The boy’s got bags of ability. Likes to run with the ball. Takes players on and gets fouled regularly due to his quick feet. His finishing is decent but still needs improvement. A difficult player to fit into your team because he likes to play in behind the strikers, sniffing out openings. I don’t think he can play wide as he’s not got real pace ,although quick over the first few yards.  He’s went off the boil recently due to the nonsense surrounding the transfer saga. If you get keep him fit and fit him  into your system then you could have a bargain on your hands. A right good player at our level anyway.  

Hughsie27 said

He has been a promising prospect since he was about 15/16. Comes from a Hearts family background. He joined the first team quite young and impressed for the first couple of years in the team but suffered from a lot of injuries which seems to have hampered his development somewhat. 

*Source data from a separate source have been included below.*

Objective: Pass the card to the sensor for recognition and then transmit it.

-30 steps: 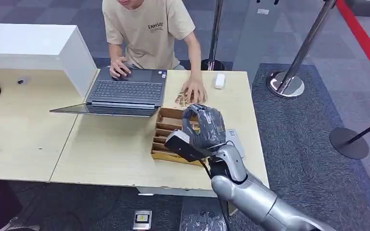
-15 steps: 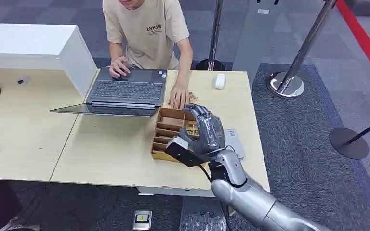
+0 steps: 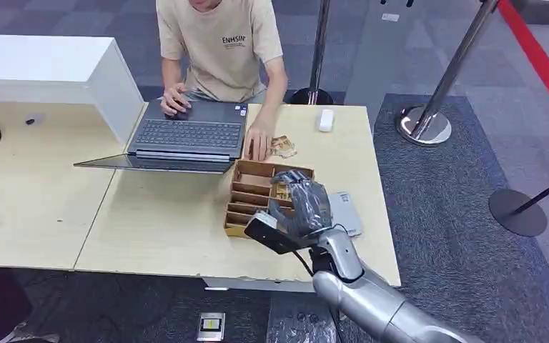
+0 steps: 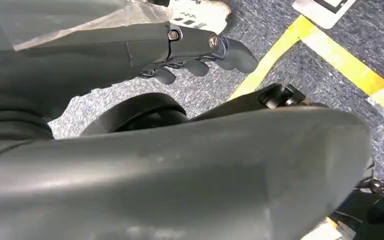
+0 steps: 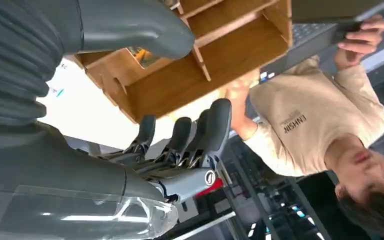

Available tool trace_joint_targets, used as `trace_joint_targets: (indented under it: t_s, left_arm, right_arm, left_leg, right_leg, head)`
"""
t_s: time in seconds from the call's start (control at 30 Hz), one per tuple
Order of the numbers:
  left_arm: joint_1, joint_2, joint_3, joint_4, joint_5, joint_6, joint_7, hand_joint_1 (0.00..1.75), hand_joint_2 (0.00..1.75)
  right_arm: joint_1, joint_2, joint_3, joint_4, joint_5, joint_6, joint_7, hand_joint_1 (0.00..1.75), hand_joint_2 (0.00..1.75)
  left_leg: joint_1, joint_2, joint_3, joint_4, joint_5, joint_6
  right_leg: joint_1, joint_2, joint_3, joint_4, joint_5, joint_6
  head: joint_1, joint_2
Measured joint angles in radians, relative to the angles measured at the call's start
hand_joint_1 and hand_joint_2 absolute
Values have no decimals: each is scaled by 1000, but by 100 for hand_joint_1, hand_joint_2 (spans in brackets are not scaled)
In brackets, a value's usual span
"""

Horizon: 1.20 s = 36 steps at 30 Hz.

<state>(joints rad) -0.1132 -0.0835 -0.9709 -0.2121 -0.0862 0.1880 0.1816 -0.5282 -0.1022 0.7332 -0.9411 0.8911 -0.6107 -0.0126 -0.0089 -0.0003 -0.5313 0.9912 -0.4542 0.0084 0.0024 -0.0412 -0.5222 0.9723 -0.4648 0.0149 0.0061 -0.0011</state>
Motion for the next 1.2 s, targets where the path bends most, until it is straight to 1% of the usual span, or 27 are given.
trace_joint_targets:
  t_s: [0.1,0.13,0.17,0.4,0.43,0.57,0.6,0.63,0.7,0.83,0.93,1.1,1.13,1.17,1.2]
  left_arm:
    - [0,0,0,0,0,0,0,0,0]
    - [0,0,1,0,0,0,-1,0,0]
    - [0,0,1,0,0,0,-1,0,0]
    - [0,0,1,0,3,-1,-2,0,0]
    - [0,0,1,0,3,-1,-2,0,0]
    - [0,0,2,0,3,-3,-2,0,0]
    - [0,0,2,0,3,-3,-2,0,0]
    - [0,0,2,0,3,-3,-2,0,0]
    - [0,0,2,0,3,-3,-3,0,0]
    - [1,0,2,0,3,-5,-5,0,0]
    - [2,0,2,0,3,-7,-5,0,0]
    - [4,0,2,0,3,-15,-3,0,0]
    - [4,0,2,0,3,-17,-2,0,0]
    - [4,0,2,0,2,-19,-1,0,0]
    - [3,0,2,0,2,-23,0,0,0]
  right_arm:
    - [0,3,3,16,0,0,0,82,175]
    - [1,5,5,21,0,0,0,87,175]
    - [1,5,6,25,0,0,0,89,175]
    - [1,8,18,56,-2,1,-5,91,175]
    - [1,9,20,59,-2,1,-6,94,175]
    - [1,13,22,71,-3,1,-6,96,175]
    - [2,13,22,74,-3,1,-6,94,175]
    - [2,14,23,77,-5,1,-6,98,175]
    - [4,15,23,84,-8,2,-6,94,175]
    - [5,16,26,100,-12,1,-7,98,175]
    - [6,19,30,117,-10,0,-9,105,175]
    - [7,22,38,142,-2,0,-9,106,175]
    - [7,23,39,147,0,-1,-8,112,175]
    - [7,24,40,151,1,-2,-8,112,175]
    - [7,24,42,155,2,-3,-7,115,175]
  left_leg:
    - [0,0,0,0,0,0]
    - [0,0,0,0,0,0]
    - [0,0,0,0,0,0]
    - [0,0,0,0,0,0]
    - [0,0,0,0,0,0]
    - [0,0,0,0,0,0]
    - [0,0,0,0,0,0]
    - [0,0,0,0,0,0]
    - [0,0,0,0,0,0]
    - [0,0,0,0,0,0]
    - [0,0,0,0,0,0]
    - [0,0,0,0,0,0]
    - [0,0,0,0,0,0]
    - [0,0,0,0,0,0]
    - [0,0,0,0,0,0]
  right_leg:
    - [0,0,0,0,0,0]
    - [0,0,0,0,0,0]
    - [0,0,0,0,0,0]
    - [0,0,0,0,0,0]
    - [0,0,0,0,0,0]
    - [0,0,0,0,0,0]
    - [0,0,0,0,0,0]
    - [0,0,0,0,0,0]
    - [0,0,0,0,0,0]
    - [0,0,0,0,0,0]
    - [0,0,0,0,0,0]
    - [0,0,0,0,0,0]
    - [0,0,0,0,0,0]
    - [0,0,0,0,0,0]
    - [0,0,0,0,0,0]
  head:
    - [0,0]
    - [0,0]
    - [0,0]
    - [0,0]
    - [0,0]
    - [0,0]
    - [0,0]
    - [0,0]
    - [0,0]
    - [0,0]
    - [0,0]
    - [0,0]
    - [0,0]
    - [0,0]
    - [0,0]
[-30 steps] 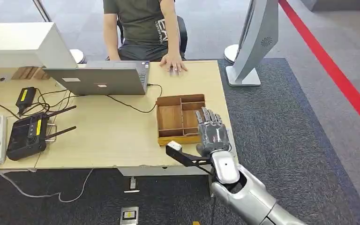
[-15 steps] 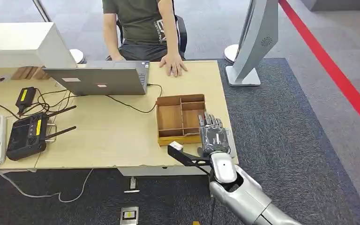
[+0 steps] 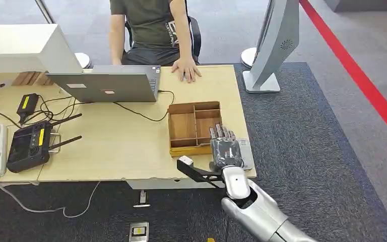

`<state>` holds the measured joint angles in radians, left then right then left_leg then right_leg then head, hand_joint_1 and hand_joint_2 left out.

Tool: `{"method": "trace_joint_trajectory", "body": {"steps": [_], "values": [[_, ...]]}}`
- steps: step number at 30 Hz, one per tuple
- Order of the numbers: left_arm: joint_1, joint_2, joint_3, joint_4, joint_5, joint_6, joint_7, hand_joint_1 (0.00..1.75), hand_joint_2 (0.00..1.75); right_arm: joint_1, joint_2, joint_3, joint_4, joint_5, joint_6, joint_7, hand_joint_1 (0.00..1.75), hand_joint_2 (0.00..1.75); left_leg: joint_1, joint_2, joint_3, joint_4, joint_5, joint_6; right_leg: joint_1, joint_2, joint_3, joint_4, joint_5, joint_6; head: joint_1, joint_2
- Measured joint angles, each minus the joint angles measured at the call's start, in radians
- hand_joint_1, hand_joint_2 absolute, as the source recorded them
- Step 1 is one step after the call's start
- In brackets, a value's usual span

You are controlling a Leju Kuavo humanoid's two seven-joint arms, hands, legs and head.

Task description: Pass the card to the sensor for recognition and then transmit it.

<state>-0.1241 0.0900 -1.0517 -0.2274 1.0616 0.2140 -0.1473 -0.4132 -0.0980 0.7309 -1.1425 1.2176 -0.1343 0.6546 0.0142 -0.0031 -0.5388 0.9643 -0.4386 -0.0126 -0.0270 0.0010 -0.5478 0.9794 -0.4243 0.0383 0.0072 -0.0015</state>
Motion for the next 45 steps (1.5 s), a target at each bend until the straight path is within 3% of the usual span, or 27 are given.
{"method": "trace_joint_trajectory", "body": {"steps": [10,23,45], "values": [[0.011,-0.003,0.000,0.001,0.041,0.005,-0.001,0.00,0.00,-0.020,0.058,0.000,0.057,0.026,-0.035,-0.060,0.00,1.75,0.000,0.000,0.000,0.000,0.000,0.000,0.000,0.000,0.000,0.000,0.000,0.000,0.000,0.000],[0.016,-0.004,0.002,0.002,0.063,0.017,-0.003,0.00,0.00,-0.035,0.116,0.000,0.125,0.059,-0.028,-0.066,0.00,1.75,0.001,0.000,0.000,0.000,0.000,0.000,0.001,0.000,0.000,0.000,0.000,0.000,0.000,0.000],[0.018,-0.007,0.002,0.007,0.071,0.019,0.003,0.00,0.00,-0.048,0.120,-0.023,0.150,0.104,-0.029,-0.051,0.00,1.75,0.001,0.000,0.000,0.000,0.000,0.000,0.001,0.000,0.000,0.000,0.000,0.000,0.000,0.000]]}}
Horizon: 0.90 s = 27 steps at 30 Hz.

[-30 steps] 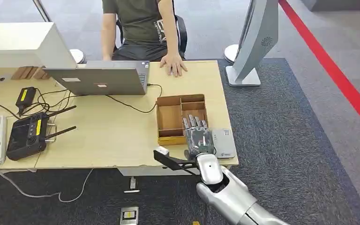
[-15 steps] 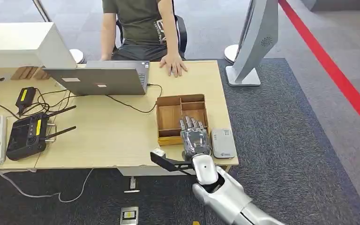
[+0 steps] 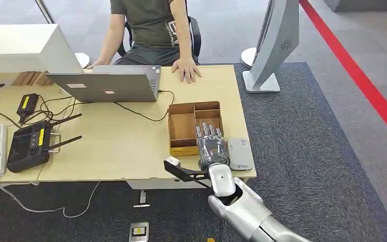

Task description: Pass the card to the sensor for recognition and then transmit it.

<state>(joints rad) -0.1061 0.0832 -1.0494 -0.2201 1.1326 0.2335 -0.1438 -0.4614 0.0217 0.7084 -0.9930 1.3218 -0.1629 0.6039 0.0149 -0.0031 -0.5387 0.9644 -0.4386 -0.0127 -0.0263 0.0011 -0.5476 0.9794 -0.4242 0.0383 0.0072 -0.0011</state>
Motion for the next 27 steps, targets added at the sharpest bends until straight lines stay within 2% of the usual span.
{"method": "trace_joint_trajectory", "body": {"steps": [27], "values": [[0.000,-0.002,0.001,0.002,0.001,-0.003,-0.003,0.00,0.00,-0.002,0.003,-0.008,-0.020,0.026,0.036,0.003,0.00,1.75,0.000,0.000,0.000,0.000,0.000,0.000,0.000,0.000,0.000,0.000,0.000,0.000,0.000,0.000]]}}
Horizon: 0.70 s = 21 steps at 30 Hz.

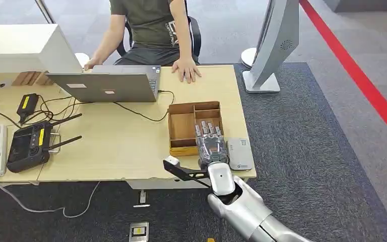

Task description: Pass the card to the sensor for recognition and then transmit it.

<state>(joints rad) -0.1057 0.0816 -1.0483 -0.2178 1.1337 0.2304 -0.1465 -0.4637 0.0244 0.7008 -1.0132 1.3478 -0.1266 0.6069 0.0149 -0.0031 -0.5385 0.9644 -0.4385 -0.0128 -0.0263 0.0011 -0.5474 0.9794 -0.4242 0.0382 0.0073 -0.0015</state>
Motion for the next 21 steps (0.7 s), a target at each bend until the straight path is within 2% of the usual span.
{"method": "trace_joint_trajectory", "body": {"steps": [21], "values": [[0.000,0.000,0.000,0.006,0.006,-0.003,0.000,0.00,0.00,0.000,-0.005,0.000,-0.024,-0.002,0.052,0.035,0.00,1.75,0.000,0.000,0.000,0.000,0.000,0.000,0.000,0.000,0.000,0.000,0.000,0.000,0.000,0.000]]}}
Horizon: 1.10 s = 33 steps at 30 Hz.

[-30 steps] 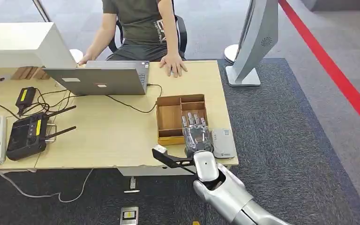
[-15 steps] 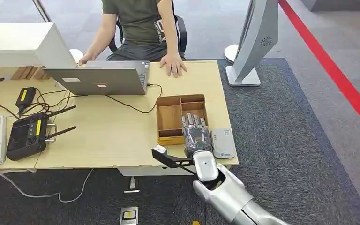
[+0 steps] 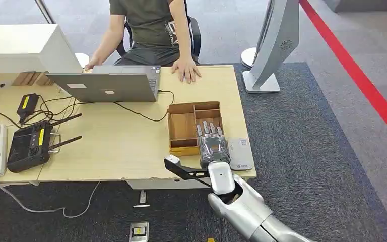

On his day he is brilliant. He hasn’t really been on his day for about 18 months though. Still young enough where a fresh start might help him but I’d be willing to bet you lot will have him back up here at Rangers (on loan or otherwise) by this time next year.

Sadj commented:

Fantastic football brain , makes good choices , cracking player when his heads in it. Has had a tough 18months with injuries needs a change to move forward as has stagnated at Hearts recently. 

The Apprentice opined:

A fit and ‘at it’ Jamie Walker would no doubt be an asset for Wigan but has others have said his last couple of injuries seem to have robbed him of any pace he’s had before. Widly inconsistent, drifts in and out of games but if he plays to his full potential then he’s a match-winner on his day. IMO I reckon a change of scenery could do him the world of good. 

Jambos_1874 said

I would say the majority of comments on here are overly critical. Jamie has plenty of natural ability and early on his Hearts career that wasn’t matched with workrate and effort. However, in recent years (when injury free) this definitely improved and there is no doubt he can score goals when given the chance but that depends on the type of football Wigan play and whether he’ll suit their style. For me his lack of pace is his main negative and I think that will definitely count against him in England. Jamie was a fans favourite but this season a lot of fans appear to have tirned against him. 

 To those fans who criticise his derby peformances, I agree to an extent. But there were several recent derbies, particularly under Cathro, where I think he really was trying but there was zero effort from the players around him.